Lying is a penetrating and thoughtful examination of one of the most pervasive yet little discussed aspects of our public and private lives. Beginning with the moral questions raised about lying since antiquity, Sissela Bok takes up the justifications offered for all kinds of lies--white lies, lies to the sick and dying, lies of parents to children, lies to enemies, lies to protect clients and peers.

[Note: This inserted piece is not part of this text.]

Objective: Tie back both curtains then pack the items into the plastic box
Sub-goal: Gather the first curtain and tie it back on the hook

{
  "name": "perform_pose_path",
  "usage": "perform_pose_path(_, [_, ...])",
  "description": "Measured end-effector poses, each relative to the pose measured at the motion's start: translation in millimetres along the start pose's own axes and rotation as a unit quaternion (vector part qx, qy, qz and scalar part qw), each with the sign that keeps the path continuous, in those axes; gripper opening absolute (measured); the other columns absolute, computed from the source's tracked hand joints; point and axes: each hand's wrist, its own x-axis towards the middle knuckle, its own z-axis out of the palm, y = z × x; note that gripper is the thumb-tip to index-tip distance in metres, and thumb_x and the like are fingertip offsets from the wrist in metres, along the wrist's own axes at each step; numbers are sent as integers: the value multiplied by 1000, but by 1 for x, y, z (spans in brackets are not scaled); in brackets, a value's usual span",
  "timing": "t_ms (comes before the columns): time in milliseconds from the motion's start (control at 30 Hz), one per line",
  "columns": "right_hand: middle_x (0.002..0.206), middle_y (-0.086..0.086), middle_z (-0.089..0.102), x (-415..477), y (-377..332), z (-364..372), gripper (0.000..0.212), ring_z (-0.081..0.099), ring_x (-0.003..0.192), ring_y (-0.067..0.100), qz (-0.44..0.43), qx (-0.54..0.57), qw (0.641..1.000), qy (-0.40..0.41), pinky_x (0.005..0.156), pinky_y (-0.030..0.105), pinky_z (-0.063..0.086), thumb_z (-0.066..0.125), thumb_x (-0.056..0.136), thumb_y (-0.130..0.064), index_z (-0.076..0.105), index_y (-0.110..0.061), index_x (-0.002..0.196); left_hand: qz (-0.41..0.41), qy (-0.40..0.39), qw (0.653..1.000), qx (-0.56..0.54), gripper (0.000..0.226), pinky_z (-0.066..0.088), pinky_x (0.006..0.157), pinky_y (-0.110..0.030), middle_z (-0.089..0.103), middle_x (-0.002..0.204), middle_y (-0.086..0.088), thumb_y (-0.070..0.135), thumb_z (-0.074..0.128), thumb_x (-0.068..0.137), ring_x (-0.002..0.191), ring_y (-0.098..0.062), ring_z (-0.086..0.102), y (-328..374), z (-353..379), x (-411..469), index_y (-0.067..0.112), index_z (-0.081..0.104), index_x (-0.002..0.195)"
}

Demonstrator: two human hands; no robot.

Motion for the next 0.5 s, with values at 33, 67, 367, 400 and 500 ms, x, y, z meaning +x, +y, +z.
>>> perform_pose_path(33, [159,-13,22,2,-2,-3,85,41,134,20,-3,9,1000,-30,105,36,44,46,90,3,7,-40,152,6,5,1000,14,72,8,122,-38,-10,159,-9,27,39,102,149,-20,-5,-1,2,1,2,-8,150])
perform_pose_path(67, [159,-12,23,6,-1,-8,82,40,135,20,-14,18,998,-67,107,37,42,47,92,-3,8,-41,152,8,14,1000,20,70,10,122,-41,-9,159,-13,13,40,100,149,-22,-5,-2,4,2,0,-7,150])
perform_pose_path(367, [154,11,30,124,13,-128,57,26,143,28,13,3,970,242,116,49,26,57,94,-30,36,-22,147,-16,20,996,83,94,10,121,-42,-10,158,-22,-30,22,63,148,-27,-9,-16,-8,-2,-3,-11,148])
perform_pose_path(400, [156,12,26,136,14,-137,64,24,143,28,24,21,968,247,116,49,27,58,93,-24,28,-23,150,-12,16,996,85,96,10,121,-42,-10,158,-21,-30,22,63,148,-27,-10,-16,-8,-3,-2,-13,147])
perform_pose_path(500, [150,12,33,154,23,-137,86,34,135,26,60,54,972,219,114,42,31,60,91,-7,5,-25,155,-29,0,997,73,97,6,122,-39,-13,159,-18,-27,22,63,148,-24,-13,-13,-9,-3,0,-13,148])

The consequences of such lies are then explored through a number of concrete situations in which people are involved, either as liars or as the victims of a lie.
About the Author
Sissela Bok is a senior visiting fellow at the Harvard Center for Population and Development Studies. Previously, she was a professor of philosophy at Brandeis Univeristy. She is the author of Lying: Moral Choice in Private and Public Life; Secrets: On the Ethics of Concealment and Revelation; A Strategy for Peace: Human Values and the Threat of War; Alva Myrdal: A Daughter's Memoir; Mayhem: Violence as Public Entertainment; Common Values; and Exploring Happiness: From Aristotle to Brain Science. A former member of the Pulitzer Prize Board, Bok is a fellow of the American Academy of Political and Social Science.